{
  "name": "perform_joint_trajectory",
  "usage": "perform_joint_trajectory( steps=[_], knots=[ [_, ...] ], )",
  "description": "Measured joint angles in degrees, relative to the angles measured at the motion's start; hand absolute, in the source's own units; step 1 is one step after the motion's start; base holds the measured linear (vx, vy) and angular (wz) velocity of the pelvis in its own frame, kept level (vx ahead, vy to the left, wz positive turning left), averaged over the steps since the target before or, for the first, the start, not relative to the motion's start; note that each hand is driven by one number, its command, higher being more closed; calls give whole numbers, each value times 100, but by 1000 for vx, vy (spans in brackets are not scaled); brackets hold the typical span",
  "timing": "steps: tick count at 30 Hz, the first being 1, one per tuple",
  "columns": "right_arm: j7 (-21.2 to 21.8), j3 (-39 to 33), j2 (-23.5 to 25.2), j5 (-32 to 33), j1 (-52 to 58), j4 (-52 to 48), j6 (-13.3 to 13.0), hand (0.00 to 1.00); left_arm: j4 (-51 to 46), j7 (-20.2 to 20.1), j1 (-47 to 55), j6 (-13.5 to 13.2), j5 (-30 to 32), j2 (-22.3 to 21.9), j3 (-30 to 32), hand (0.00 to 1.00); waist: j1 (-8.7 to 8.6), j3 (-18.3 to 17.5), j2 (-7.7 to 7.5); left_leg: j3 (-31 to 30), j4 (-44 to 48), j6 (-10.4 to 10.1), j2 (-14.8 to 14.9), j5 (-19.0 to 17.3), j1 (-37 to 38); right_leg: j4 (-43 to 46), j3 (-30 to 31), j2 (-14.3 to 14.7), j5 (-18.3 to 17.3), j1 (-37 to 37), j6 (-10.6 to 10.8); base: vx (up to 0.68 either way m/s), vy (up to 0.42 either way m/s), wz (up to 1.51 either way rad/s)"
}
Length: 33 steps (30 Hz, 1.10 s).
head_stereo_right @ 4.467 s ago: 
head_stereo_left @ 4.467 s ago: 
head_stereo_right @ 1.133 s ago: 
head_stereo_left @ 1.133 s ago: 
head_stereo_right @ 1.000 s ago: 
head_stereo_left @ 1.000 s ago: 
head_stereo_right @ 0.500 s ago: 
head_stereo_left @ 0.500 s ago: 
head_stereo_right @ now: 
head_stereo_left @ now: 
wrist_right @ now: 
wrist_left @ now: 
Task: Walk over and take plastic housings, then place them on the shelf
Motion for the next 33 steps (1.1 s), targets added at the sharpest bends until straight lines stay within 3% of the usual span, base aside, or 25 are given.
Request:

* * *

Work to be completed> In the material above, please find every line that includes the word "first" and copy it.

Response to the task>
  "description": "Measured joint angles in degrees, relative to the angles measured at the motion's start; hand absolute, in the source's own units; step 1 is one step after the motion's start; base holds the measured linear (vx, vy) and angular (wz) velocity of the pelvis in its own frame, kept level (vx ahead, vy to the left, wz positive turning left), averaged over the steps since the target before or, for the first, the start, not relative to the motion's start; note that each hand is driven by one number, its command, higher being more closed; calls give whole numbers, each value times 100, but by 1000 for vx, vy (spans in brackets are not scaled); brackets hold the typical span",
  "timing": "steps: tick count at 30 Hz, the first being 1, one per tuple",

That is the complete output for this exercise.